◆ What is required ◆
The goal here is an exact copy of the entries below, without their pictures.

------------------------------------------------------------------------

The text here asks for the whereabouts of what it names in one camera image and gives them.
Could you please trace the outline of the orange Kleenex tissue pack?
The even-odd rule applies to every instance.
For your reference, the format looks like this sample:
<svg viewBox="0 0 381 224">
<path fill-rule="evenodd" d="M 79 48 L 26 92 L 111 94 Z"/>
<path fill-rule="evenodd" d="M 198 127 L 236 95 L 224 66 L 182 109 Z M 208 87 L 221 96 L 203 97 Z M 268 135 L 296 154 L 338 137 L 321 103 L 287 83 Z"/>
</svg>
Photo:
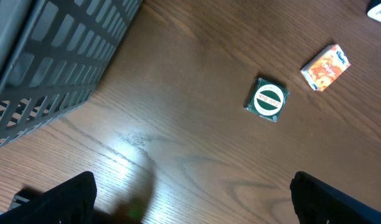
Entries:
<svg viewBox="0 0 381 224">
<path fill-rule="evenodd" d="M 351 63 L 339 44 L 328 45 L 301 70 L 301 74 L 314 91 L 324 91 Z"/>
</svg>

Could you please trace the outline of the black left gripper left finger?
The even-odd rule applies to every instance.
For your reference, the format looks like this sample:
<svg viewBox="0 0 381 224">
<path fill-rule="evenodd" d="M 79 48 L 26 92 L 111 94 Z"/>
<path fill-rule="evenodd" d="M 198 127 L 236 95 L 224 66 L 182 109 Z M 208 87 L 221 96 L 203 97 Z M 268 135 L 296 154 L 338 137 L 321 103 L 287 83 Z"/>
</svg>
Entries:
<svg viewBox="0 0 381 224">
<path fill-rule="evenodd" d="M 92 223 L 96 193 L 90 171 L 46 192 L 24 187 L 13 196 L 8 211 L 0 214 L 0 224 Z"/>
</svg>

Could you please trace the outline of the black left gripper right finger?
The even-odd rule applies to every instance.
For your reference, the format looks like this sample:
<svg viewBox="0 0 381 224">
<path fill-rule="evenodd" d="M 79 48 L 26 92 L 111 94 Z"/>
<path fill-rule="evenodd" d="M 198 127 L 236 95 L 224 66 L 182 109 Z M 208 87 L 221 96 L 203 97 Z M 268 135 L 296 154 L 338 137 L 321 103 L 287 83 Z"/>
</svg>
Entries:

------------------------------------------------------------------------

◆ Exercise result ◆
The text here asks for the whereabouts of what it names in one camera image and gives them.
Could you please trace the outline of the orange Kleenex tissue pack?
The even-odd rule applies to every instance.
For your reference, the format looks like this sample:
<svg viewBox="0 0 381 224">
<path fill-rule="evenodd" d="M 79 48 L 26 92 L 111 94 Z"/>
<path fill-rule="evenodd" d="M 198 127 L 236 95 L 224 66 L 182 109 Z M 208 87 L 221 96 L 203 97 Z M 268 135 L 296 154 L 338 137 L 321 103 L 287 83 Z"/>
</svg>
Photo:
Entries:
<svg viewBox="0 0 381 224">
<path fill-rule="evenodd" d="M 351 63 L 339 44 L 328 45 L 301 70 L 301 74 L 314 91 L 324 91 Z"/>
</svg>

Could you please trace the outline of the black left gripper left finger?
The even-odd rule applies to every instance.
For your reference, the format looks like this sample:
<svg viewBox="0 0 381 224">
<path fill-rule="evenodd" d="M 79 48 L 26 92 L 111 94 Z"/>
<path fill-rule="evenodd" d="M 198 127 L 236 95 L 224 66 L 182 109 Z M 208 87 L 221 96 L 203 97 Z M 268 135 L 296 154 L 338 137 L 321 103 L 287 83 Z"/>
</svg>
Entries:
<svg viewBox="0 0 381 224">
<path fill-rule="evenodd" d="M 92 223 L 96 193 L 90 171 L 46 192 L 24 187 L 13 196 L 8 211 L 0 214 L 0 224 Z"/>
</svg>

Could you please trace the outline of the black left gripper right finger?
The even-odd rule applies to every instance.
For your reference, the format looks like this sample:
<svg viewBox="0 0 381 224">
<path fill-rule="evenodd" d="M 79 48 L 26 92 L 111 94 Z"/>
<path fill-rule="evenodd" d="M 198 127 L 236 95 L 224 66 L 182 109 Z M 208 87 L 221 96 L 203 97 Z M 268 135 L 296 154 L 338 137 L 321 103 L 287 83 Z"/>
</svg>
Entries:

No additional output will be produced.